In the year 1770, a bright little 10-year-old girl, Anna Green Winslow, was sent from her home in Nova Scotia to Boston, the birthplace of her parents, to be "finished" at Boston schools by Boston teachers. For a few years following her arrival in Boston, Anna kept a diary in which she recorded the daily events in her life. She was a sensitive and intelligent girl and her comments offer a vivid view of the life of a preadolescent girl in colonial Boston.
The entry below from her diary dated February 9, 1772, written when she was 12 years old, describes her problems with a whitlow and multiple boils. Her spelling has been retained.

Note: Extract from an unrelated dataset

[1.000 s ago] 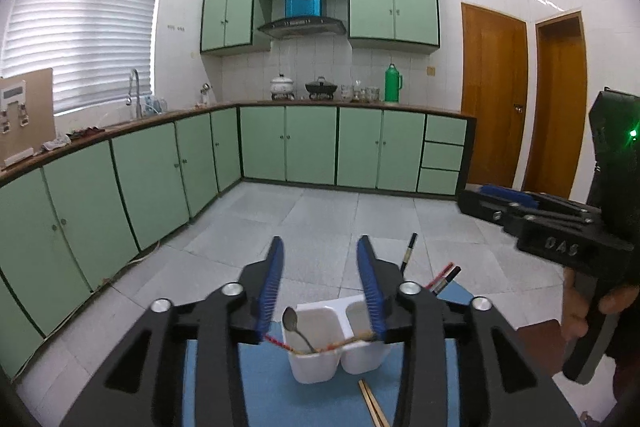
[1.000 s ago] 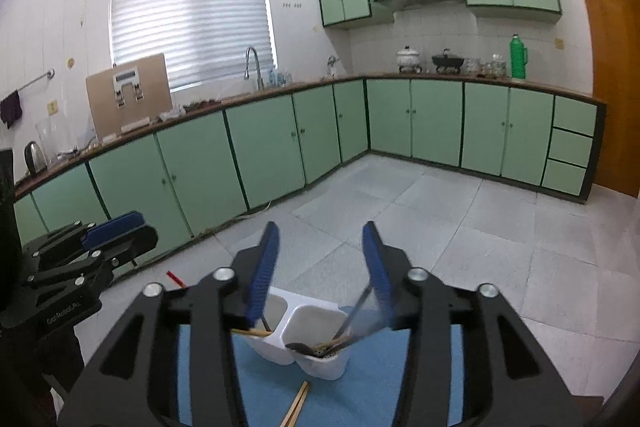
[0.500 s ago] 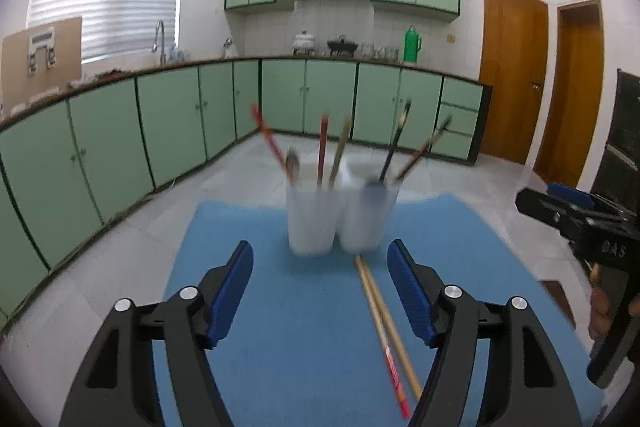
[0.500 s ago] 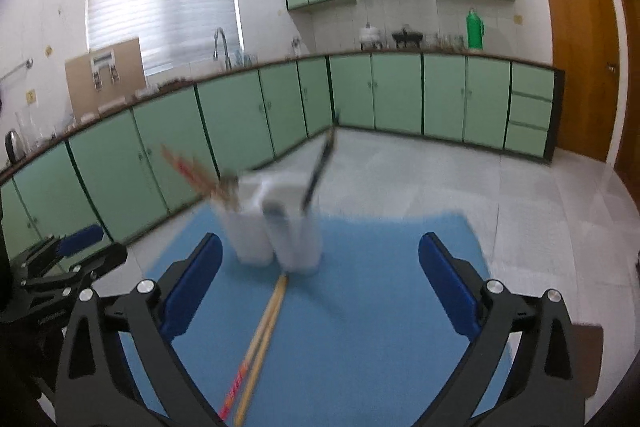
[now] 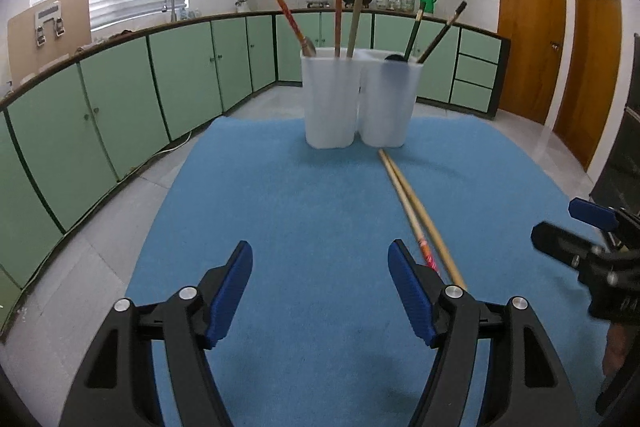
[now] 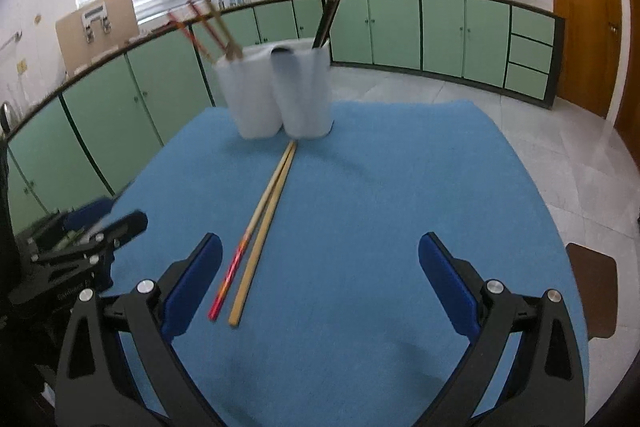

Feb. 9th [1772]—My honored Mamma will be so good as to excuse my useing the pen of my old friend just here, because I am disabled by a whitloe on my fourth finger & something like one on my middle finger, from using my own pen; but altho' my right hand is in bondage, my left is free; & my aunt says, it will be a nice oppertunity if I do but improve it, to perfect myself in learning to spin flax. I am pleased with the proposal & am at this present, exerting myself for this purpose. I hope, when two, or at most three months are past, to give you occular demonstration of my proficiency in this art, as well as several others. My fingers are not the only part of me that has suffer'd with sores within this fortnight, for I have had an ugly great boil upon my right hip & about a dozen small ones—I am at present swath'd hip & thigh, as Samson smote the Philistines, but my soreness is near over.